##### Material provided

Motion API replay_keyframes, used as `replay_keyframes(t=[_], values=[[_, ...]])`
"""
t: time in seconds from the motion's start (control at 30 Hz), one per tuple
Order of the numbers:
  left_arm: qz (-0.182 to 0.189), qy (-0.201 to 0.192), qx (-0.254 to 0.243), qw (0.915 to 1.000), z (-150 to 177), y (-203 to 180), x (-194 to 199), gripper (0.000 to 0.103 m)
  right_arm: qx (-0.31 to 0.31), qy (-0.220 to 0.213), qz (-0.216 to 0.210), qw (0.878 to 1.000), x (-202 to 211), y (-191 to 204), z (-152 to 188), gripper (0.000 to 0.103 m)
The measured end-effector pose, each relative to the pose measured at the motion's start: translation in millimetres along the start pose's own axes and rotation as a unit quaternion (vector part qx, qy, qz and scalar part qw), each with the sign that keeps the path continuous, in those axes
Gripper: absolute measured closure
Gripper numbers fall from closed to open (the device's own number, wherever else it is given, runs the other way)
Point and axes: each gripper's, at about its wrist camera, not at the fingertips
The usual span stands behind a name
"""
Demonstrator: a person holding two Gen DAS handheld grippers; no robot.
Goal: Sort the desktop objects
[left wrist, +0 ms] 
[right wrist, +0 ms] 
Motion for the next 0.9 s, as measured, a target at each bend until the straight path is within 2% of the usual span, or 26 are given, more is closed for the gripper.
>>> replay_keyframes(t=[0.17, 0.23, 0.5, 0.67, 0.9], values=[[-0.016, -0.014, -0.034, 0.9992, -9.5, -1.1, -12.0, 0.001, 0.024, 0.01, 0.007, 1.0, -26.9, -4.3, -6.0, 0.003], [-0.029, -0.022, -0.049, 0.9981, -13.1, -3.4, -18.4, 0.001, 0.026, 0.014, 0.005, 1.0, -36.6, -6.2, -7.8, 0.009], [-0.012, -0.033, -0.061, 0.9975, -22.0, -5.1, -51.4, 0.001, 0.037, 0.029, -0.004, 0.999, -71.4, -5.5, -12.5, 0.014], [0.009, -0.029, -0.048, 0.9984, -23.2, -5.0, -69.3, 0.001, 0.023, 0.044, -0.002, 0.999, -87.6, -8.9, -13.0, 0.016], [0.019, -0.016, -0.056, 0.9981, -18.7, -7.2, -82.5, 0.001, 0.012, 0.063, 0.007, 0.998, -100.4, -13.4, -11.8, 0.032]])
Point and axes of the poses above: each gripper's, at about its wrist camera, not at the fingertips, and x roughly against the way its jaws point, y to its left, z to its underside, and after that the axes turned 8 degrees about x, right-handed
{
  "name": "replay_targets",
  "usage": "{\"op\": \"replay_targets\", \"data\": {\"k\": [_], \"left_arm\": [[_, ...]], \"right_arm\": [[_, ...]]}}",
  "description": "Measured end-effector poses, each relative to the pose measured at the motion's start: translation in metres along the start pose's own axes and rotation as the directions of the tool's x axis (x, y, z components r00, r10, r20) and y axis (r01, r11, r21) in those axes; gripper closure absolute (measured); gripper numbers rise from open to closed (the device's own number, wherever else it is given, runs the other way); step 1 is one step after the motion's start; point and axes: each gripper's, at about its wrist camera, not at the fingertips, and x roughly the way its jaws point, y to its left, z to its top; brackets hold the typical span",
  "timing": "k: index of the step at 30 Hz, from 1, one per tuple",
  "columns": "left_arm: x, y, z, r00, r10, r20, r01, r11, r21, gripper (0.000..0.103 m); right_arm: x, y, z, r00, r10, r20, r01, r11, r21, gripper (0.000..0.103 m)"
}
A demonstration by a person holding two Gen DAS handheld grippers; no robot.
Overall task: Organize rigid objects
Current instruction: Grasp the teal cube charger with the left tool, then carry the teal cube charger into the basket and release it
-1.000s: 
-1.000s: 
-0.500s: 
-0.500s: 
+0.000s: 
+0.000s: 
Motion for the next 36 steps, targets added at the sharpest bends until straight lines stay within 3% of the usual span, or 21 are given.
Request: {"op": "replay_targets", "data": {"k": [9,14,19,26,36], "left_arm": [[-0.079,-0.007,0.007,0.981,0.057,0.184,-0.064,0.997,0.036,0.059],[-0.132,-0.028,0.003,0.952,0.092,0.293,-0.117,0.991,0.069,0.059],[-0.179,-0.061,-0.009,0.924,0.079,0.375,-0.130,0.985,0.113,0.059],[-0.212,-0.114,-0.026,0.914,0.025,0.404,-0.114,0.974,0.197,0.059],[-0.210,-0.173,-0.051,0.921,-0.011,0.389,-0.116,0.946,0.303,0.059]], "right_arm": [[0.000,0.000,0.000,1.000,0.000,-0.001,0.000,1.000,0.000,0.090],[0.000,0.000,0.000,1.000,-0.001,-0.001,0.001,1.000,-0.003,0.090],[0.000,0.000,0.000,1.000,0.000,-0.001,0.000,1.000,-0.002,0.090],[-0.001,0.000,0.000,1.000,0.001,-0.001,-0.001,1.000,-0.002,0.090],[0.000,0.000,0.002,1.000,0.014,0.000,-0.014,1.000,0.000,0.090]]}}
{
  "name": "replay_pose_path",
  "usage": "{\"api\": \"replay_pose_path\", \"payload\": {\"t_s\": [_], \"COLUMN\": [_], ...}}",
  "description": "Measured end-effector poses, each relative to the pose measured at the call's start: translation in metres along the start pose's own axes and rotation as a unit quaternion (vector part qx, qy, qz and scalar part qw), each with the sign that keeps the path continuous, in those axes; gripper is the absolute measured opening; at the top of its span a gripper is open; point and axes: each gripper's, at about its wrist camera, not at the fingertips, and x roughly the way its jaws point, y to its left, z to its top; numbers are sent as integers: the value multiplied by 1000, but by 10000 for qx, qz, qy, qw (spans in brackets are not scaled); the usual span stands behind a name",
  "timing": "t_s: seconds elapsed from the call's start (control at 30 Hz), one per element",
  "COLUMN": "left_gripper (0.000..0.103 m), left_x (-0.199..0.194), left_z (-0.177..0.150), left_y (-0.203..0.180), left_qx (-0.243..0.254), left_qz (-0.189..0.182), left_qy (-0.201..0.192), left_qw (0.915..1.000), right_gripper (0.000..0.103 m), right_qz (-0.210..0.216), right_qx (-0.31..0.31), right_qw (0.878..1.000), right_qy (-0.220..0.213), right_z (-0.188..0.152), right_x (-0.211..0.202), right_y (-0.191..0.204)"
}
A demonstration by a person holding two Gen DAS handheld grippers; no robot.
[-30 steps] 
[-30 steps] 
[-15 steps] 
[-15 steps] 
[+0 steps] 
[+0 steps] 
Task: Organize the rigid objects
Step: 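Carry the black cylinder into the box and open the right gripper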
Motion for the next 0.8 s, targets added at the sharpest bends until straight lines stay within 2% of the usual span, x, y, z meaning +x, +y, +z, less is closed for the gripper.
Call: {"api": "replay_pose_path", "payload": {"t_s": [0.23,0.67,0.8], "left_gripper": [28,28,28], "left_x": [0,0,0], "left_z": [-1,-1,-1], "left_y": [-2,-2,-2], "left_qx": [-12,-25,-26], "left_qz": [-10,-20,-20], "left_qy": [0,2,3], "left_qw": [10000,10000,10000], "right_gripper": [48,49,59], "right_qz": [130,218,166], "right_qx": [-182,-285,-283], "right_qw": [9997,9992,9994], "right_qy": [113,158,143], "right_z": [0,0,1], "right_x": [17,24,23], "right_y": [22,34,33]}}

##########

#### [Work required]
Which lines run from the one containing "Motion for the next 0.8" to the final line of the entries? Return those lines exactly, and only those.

#### [Answer box]
Motion for the next 0.8 s, targets added at the sharpest bends until straight lines stay within 2% of the usual span, x, y, z meaning +x, +y, +z, less is closed for the gripper.
Call: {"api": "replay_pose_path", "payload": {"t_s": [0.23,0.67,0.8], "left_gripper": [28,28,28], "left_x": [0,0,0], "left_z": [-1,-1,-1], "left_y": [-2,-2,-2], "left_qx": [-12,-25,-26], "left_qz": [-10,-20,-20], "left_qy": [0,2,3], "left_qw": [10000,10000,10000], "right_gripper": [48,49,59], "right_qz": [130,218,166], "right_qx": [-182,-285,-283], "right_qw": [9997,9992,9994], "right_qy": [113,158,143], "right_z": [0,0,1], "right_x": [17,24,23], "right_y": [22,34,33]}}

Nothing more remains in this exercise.